Felsefe, sadece belli bir yaşam önerisinin içine sıkıştırılamayacak kadar engindir. Ama o zaman neden bazı ideolojiler benimser felsefeyi ve karşıt görünenler yadsır? Neden birilerinin tekeline sunulur da herkes yararlanmaz?
Felsefe, kendine saygı duyup kendini, yaşamını ve yaşamı sorgulayanların bir gereksinimi olarak can bulur. Yalnızca bu değil. Bugün kullanılan teknolojinin ardında bilim gerçeğını buluşumuz, bilimin ardında duran filozoflarladır.
Öngören, öndüşünen, soru sormayı akıl edip insan olmanın baş koşulunu gerçekleştiren, yaşam "normalinin" ötesinde bizim adımıza bizim için huzursuzluğu yaşayanlar, işte yaşamın ta içinde günlük sıradan kullanımlarımızın bile ardında dururlar. O küçümsediğimiz ya da ulaşılmaz görüp kimi kez yarı alay ettiğimiz bu insanlar olmasa kim bu denli rahat, kolaylıklar içinde yaşamını devam ettirebilirdi ki?
Bu soru soran insanlar olmasa, olması gerekeni oldurmak için yolları kim açardı? İyinin, güzelin, varın ya da yokun ayırdına kim vardırırdı bizi? Özgürlük, demokrasi, insan haklari gibi kavramlarin önünü arkasını didikleyenlerin işlerinin ne kadar kolaylasacağını bir düşünün..
Felsefeyi yaşamın dışında düşünenler yaşamın yaşam olduğunun ayırdına vardıranın felsefe olduğunu ayrımsayamayanlardır. Herkes, tabii ki tarih ile ve kavramsal ayrıntılarıyla bilmek zorunda değil felsefeyi. Ama böylesine yaşama ilişkin, yaşama üzerine, insan için bir alan olan felsefeyi yaşamın dışına iteleyip hatta yok sayanlara sormak gerekir, korkunuz neden? Sorulan sorular mıdır sizi tedirgin eden ? O zaman tedirgin olun çünkü felsefe soru sormaktır. Çünkü felsefe insanla başlar, insanla devam eder. İnsan için, insana ilişkin, yaşamın içinde en insanca olan bilme, anlama ve bunun için de soru sorma alanıdır. Onun için de rahatsız edicidir. Ama asla ulaşılmaz değildir!

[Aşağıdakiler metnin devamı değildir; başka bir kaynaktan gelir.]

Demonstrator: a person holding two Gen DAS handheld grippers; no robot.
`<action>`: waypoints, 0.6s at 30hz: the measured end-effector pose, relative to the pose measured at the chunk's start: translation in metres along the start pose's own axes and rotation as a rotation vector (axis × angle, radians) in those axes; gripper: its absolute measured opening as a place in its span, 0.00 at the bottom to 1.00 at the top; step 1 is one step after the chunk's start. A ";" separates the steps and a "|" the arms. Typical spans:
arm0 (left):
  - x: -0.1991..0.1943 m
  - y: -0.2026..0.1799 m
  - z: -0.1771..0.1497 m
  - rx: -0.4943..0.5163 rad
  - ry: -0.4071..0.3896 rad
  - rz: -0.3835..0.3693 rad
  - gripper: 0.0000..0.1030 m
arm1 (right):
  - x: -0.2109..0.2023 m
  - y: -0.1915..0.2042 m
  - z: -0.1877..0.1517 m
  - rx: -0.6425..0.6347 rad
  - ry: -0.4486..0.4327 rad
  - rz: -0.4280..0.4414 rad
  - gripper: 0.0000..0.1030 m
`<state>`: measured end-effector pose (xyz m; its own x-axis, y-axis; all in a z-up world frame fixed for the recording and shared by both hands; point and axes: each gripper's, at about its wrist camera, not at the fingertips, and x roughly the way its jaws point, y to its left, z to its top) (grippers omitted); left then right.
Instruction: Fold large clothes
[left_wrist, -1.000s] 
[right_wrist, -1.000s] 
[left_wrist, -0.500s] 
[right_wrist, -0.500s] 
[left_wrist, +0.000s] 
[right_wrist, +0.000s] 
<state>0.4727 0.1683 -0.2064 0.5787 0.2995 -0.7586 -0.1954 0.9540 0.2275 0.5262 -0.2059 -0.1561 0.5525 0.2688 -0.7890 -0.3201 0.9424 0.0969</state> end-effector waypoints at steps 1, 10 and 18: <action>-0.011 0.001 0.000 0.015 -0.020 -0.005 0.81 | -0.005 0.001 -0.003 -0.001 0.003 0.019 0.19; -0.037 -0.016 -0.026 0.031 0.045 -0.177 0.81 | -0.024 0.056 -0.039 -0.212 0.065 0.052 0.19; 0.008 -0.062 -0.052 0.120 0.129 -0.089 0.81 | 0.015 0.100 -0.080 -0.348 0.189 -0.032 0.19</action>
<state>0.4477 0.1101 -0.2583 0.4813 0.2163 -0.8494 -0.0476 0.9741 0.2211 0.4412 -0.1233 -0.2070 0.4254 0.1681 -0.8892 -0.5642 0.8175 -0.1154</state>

Saf ve temiz gerçeğin kalmadığı günümüz dünyasında, felsefenin ve öğretisinin sonucu olan sorgulama daha büyük bir önem kazanmışdır. Küreselleşmeyi savunan servis sektörlerinin karşısında ulusallaşmayı savunan silah ve petrol tekelleri, tek tip maymun yaratmaya çalışan sermaye tabanlı basının yönlendirdiği dünyamızda sorgulama size mutluluk getirmiyecektir.
Ama ya sorgulamazsak… Yaratılmaya çalışılan bir maymun olacağımız kesindir.
Felsefeyi yaşamın dışında düşünenler yaşamın yaşam olduğunun ayırdına vardıranın felsefe olduğunu ayrımsayamayanlardır.